-- SOURCE INFORMATION follows --

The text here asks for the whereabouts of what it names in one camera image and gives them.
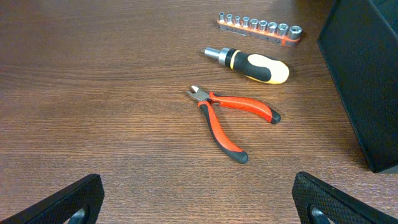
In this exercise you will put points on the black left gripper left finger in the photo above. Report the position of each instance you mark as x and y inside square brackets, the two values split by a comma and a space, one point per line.
[79, 202]

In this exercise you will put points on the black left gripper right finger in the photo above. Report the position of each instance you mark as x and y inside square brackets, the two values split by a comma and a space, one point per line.
[318, 202]

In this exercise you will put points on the yellow black stubby screwdriver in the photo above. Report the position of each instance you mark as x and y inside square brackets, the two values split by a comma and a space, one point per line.
[254, 66]

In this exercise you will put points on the black open storage box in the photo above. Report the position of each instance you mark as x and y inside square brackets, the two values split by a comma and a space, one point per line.
[359, 44]

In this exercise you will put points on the orange socket bit rail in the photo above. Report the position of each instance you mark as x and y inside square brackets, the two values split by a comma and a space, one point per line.
[281, 34]

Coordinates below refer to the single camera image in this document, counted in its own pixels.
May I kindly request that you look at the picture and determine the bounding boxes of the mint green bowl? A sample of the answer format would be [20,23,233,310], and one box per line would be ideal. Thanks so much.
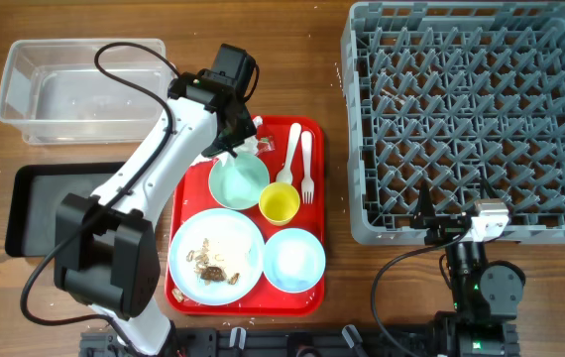
[208,153,271,210]

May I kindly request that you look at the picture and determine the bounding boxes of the large light blue plate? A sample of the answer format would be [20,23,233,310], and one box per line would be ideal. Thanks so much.
[168,208,265,306]

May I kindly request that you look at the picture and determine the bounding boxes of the white plastic fork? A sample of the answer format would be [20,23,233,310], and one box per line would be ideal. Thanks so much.
[300,131,314,204]

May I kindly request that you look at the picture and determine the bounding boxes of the grey dishwasher rack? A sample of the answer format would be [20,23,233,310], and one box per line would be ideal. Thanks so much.
[341,1,565,245]

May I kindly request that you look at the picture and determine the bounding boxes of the yellow plastic cup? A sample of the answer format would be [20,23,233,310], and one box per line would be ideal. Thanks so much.
[259,182,300,226]

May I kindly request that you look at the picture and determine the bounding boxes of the small light blue bowl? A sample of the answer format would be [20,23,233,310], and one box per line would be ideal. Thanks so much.
[263,228,326,294]

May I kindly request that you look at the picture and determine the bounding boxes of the food scrap on tray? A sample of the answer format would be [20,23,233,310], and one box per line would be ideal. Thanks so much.
[171,288,184,302]

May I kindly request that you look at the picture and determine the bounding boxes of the black rectangular tray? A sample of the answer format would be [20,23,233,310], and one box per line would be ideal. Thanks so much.
[5,162,123,258]

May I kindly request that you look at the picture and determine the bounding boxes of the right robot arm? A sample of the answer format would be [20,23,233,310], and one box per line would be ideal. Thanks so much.
[410,180,526,357]

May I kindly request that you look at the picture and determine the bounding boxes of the red candy wrapper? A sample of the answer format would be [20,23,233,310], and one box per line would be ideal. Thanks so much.
[257,136,276,155]

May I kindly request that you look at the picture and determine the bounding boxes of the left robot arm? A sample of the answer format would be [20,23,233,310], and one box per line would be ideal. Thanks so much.
[46,44,260,356]

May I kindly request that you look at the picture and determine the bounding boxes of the red plastic serving tray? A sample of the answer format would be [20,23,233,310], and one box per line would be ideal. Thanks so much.
[165,115,325,316]

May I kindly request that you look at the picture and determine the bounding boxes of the white plastic spoon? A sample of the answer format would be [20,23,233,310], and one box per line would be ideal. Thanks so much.
[276,123,301,184]

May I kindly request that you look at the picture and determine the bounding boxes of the clear plastic waste bin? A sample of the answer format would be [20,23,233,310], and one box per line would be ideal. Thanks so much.
[0,38,175,145]

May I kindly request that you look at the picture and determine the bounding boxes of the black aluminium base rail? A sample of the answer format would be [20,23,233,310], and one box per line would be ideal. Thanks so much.
[78,324,520,357]

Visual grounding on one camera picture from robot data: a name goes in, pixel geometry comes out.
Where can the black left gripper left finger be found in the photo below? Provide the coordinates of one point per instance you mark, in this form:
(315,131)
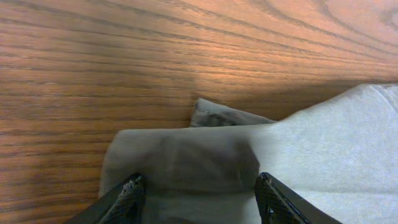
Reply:
(121,205)

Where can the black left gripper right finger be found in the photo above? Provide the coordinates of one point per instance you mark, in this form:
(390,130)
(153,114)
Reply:
(278,204)

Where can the grey shorts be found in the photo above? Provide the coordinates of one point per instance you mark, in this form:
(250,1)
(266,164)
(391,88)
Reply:
(340,155)

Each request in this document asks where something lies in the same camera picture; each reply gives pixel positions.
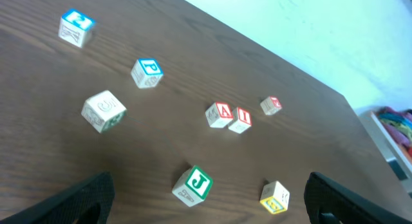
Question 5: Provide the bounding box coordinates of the plain yellow wooden block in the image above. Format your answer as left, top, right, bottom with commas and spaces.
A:
259, 181, 290, 214

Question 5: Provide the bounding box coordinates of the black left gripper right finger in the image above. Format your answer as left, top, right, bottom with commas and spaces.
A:
304, 172, 411, 224

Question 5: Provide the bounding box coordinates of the red letter I block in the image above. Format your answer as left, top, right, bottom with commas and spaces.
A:
228, 107, 252, 134

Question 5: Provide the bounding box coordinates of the green letter R block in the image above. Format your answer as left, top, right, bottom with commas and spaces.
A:
81, 90, 127, 133

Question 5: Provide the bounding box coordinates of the shelf with colourful items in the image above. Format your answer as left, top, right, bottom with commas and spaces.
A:
359, 107, 411, 194

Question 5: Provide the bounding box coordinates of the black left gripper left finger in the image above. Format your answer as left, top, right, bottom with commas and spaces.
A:
1, 172, 115, 224

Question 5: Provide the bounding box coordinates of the red letter E block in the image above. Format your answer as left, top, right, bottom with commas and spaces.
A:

-- SOURCE INFORMATION concluded --

**YOUR INSTRUCTIONS:** From the entries, copy every line in which the word "gives" occurs.

**YOUR RESPONSE:**
The text here asks for the whereabouts of what it names in one camera image and gives them.
Each request in this document asks where something lies in the same camera picture; each reply gives pixel positions.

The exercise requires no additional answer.